### Task to carry out
In the entries that follow, repeat exactly the lines from the one that has "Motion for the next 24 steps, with" through the one that has "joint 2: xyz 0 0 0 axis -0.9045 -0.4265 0", but omit pictures.

### The input
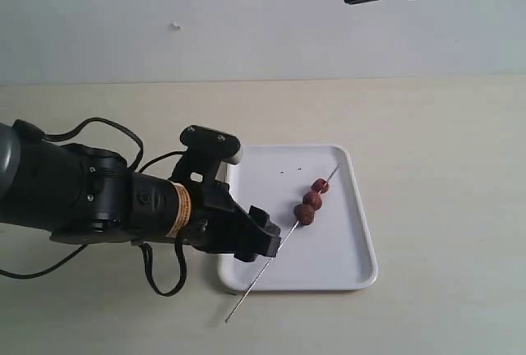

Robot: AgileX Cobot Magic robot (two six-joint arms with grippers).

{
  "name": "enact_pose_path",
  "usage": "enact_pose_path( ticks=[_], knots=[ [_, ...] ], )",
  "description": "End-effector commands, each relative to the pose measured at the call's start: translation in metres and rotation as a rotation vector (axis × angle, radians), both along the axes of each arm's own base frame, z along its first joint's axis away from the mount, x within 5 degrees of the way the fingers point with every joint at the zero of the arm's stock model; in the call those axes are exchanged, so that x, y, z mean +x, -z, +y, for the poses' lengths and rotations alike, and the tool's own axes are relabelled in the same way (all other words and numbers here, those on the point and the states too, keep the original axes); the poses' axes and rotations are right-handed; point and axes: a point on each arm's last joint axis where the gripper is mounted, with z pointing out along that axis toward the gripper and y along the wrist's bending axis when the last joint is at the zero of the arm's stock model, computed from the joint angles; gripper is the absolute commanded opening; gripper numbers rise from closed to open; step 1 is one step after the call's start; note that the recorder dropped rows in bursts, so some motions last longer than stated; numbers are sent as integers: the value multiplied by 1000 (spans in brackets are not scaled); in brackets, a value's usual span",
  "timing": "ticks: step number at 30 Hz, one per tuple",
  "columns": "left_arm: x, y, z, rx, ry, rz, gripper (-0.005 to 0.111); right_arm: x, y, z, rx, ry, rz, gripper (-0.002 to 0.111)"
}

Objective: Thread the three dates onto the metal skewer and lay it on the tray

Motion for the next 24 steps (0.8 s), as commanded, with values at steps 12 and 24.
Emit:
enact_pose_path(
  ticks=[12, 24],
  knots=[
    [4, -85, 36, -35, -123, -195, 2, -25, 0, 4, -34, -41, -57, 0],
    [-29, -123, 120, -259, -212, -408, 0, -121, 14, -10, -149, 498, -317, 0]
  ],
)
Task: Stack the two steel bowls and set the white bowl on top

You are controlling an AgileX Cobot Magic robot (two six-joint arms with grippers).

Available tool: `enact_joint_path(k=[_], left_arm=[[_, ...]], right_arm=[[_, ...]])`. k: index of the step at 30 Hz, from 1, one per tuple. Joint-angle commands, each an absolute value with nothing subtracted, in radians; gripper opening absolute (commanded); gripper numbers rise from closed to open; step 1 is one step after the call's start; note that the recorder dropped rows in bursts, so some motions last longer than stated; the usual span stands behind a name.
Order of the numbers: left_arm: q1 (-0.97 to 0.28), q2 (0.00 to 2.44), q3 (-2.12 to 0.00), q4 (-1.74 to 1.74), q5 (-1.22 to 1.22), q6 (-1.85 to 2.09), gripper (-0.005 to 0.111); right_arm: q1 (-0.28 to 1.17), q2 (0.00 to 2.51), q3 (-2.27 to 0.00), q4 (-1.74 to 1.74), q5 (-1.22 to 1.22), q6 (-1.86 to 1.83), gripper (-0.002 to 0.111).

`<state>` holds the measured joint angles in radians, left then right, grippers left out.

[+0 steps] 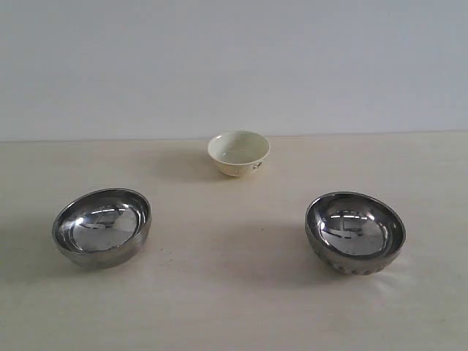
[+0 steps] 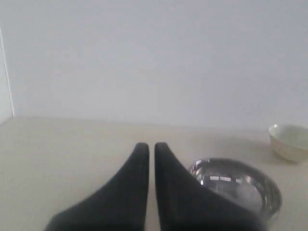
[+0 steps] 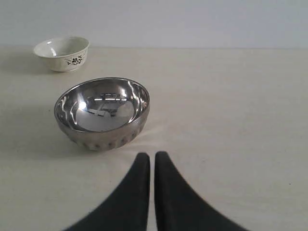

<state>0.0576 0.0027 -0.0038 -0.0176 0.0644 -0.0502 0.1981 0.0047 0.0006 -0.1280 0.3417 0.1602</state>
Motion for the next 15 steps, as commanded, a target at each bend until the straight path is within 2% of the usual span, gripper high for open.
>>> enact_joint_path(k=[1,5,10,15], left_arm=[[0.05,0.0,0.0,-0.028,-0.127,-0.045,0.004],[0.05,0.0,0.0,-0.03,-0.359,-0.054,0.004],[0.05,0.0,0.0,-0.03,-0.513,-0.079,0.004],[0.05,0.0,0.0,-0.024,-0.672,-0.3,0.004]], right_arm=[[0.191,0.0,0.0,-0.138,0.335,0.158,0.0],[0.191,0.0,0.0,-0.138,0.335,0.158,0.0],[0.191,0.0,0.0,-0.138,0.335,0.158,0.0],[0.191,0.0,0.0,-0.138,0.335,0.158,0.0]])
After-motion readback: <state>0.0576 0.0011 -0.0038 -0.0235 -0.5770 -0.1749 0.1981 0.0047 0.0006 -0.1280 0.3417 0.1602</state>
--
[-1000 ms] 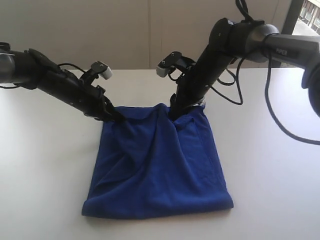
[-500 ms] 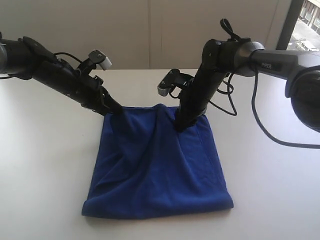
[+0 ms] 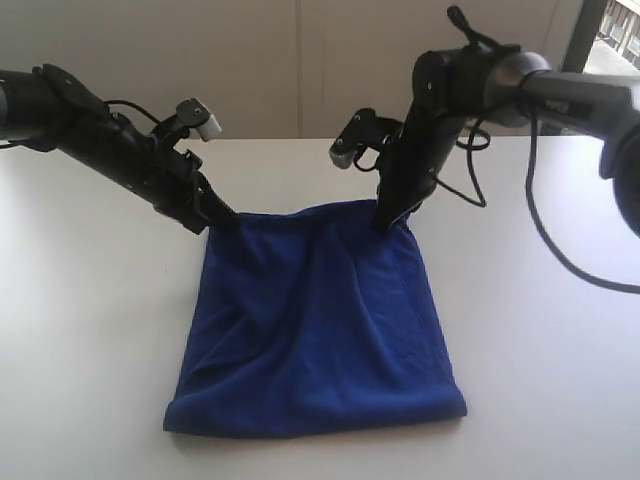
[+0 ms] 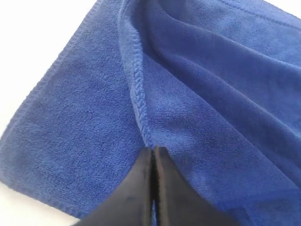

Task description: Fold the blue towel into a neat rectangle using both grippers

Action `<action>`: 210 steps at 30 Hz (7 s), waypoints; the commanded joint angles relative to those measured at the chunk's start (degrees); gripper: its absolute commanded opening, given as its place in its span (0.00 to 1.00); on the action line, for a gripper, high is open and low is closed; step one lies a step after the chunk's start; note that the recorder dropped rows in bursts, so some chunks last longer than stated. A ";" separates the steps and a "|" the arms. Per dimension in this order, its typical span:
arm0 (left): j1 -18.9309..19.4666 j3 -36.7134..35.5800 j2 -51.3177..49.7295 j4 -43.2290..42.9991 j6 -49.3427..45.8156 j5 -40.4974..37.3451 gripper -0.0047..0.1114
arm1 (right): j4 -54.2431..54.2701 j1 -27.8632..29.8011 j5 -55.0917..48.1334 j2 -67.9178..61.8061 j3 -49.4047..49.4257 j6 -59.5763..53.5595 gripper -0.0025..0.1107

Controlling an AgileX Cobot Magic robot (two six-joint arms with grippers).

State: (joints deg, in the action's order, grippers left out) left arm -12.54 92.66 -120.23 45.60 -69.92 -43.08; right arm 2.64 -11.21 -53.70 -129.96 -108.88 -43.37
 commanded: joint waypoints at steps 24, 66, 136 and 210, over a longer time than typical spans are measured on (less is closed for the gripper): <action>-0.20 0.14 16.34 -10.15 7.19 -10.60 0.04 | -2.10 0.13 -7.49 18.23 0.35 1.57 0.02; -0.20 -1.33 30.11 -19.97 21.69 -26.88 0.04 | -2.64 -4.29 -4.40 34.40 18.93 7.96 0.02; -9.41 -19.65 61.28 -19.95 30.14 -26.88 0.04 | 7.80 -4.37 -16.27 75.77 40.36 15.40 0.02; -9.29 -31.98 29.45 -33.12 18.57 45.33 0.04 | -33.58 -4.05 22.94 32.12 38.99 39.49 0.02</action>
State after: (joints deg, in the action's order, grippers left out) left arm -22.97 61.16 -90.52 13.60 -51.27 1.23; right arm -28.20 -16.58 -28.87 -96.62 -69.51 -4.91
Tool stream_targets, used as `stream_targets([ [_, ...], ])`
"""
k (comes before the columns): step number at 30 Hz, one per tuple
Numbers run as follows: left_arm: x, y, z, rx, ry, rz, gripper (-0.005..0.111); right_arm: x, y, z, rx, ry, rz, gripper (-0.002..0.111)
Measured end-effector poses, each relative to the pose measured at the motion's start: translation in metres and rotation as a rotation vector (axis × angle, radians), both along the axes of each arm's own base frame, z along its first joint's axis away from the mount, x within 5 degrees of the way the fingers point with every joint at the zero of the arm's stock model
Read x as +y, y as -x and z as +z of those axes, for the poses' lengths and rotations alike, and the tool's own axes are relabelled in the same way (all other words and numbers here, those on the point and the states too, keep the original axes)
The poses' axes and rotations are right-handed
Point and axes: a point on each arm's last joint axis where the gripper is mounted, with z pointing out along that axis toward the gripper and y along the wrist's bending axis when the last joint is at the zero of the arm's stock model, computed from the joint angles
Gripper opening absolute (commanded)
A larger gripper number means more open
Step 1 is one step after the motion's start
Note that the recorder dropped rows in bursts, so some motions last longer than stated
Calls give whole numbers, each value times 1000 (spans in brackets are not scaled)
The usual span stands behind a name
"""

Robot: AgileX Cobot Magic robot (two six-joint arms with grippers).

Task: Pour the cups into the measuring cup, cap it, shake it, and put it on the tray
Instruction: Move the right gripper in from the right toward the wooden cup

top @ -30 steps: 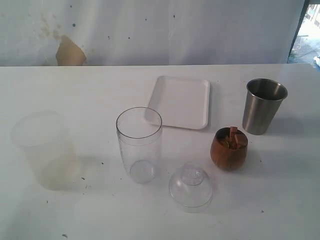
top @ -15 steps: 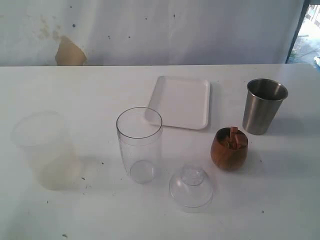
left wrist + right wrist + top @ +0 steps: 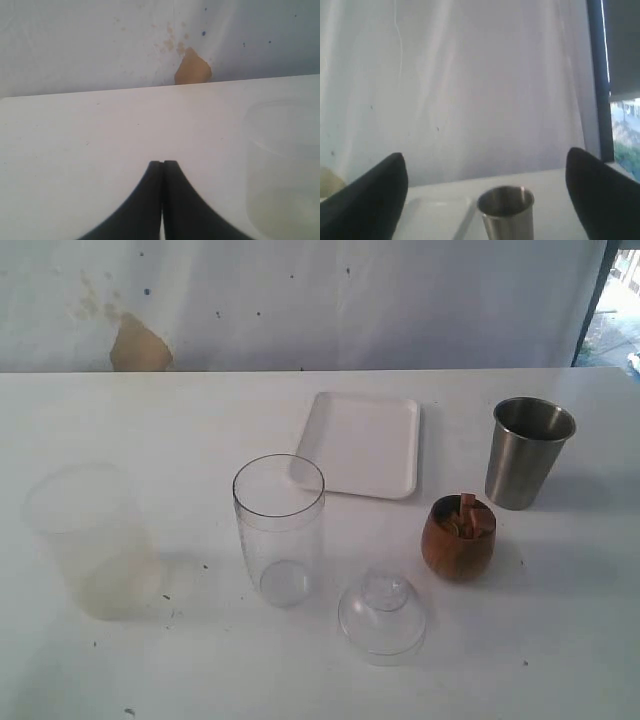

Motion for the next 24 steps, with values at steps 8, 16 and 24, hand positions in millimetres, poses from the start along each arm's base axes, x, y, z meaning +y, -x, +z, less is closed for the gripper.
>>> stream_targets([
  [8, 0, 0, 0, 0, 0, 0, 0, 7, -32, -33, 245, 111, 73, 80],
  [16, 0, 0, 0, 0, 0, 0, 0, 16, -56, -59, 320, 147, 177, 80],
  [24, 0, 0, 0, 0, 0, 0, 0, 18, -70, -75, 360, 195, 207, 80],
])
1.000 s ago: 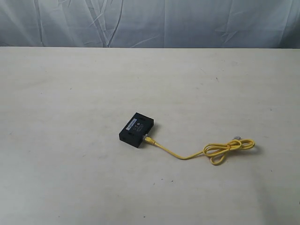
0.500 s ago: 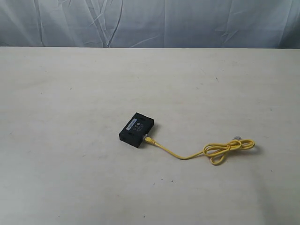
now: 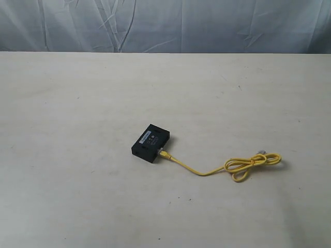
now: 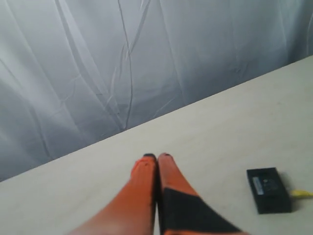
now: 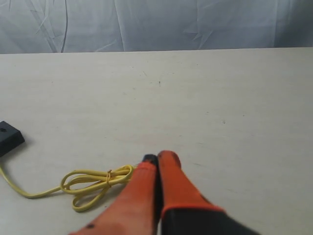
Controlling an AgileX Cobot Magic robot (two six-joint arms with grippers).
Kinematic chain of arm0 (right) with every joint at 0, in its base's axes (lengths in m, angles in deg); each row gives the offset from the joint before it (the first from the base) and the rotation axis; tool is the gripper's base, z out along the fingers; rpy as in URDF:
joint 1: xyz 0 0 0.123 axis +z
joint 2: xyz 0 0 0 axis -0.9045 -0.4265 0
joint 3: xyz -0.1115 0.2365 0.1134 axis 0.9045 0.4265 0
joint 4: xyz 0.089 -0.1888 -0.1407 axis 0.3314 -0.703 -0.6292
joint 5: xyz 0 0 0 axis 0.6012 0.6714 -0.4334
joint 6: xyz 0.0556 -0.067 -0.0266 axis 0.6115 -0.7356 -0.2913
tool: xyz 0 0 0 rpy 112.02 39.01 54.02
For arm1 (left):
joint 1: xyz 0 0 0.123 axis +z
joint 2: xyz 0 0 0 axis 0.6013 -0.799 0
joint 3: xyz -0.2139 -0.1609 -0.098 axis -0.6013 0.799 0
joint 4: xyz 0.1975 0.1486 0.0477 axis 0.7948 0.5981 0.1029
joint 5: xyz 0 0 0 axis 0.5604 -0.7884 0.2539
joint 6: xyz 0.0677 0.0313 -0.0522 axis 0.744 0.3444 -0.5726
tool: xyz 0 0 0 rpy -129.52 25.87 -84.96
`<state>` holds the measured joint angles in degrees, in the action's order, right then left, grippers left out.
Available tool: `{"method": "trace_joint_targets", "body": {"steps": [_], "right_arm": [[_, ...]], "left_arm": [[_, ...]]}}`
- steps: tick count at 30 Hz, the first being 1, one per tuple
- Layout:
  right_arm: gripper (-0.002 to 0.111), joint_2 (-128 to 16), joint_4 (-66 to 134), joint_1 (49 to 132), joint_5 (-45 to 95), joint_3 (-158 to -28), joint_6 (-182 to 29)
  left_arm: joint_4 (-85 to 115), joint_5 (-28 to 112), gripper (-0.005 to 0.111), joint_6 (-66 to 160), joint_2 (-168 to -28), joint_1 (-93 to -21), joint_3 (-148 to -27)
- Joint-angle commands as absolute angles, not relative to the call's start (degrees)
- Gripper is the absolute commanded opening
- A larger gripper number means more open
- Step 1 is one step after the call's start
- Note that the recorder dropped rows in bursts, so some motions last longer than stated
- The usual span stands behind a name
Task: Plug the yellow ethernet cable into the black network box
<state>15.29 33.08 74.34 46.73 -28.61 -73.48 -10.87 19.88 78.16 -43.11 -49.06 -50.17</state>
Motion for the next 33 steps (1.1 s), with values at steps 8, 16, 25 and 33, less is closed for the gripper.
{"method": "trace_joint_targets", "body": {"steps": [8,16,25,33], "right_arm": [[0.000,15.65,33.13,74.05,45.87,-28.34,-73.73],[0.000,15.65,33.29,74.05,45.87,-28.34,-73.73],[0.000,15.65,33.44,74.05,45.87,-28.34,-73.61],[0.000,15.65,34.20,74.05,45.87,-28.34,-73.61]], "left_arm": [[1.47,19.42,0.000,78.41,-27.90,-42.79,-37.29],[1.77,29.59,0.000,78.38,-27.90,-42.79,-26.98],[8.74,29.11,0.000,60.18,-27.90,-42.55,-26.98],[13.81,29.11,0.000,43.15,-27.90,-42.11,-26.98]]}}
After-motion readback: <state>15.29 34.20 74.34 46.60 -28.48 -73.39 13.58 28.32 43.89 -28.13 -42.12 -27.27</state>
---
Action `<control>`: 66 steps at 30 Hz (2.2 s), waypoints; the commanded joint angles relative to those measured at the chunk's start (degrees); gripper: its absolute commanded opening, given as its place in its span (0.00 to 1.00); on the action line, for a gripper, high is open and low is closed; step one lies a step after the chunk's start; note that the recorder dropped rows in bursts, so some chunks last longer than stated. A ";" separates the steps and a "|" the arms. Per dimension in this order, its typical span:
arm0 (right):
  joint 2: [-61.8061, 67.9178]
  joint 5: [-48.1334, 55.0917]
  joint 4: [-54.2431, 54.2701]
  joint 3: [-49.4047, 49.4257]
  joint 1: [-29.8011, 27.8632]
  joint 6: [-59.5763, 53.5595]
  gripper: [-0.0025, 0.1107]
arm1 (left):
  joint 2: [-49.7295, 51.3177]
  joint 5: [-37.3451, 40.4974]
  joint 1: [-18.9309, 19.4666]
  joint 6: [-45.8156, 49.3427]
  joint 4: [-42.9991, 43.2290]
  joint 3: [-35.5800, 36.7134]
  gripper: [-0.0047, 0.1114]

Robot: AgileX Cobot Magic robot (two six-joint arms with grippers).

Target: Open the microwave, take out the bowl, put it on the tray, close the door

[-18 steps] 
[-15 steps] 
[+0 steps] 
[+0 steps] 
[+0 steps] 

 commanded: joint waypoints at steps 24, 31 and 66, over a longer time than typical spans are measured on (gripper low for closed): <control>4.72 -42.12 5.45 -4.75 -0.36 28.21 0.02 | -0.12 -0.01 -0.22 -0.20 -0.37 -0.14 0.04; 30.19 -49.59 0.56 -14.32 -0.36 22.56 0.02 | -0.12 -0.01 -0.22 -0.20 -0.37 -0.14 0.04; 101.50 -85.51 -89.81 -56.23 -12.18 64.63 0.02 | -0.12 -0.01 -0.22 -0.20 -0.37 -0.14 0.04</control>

### Problem solution
Motion for the next 24 steps, with values at steps 8, 16 and 24, hand positions in millimetres, poses from the start along each arm's base axes, x, y, z meaning +y, -x, +z, less is closed for the gripper.
>>> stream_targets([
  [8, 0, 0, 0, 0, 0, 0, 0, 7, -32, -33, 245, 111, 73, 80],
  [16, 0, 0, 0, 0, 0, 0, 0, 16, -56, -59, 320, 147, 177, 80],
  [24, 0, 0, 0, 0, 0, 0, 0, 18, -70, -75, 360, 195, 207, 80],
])
1.000 s ago: 
0.500 s ago: 
now: 
now: 
now: 
Controlling an AgileX Cobot Magic robot (two six-joint arms with grippers).
Kinematic chain of arm0 (right) with every joint at 0, in its base's axes (lengths in m, angles in deg); each row gives the offset from the joint before it (the first from the base) and the rotation axis; tool is the gripper's base, z out along the fingers; rpy as in URDF:
joint 1: xyz 0 0 0.123 axis +z
joint 2: xyz 0 0 0 axis -0.9045 -0.4265 0

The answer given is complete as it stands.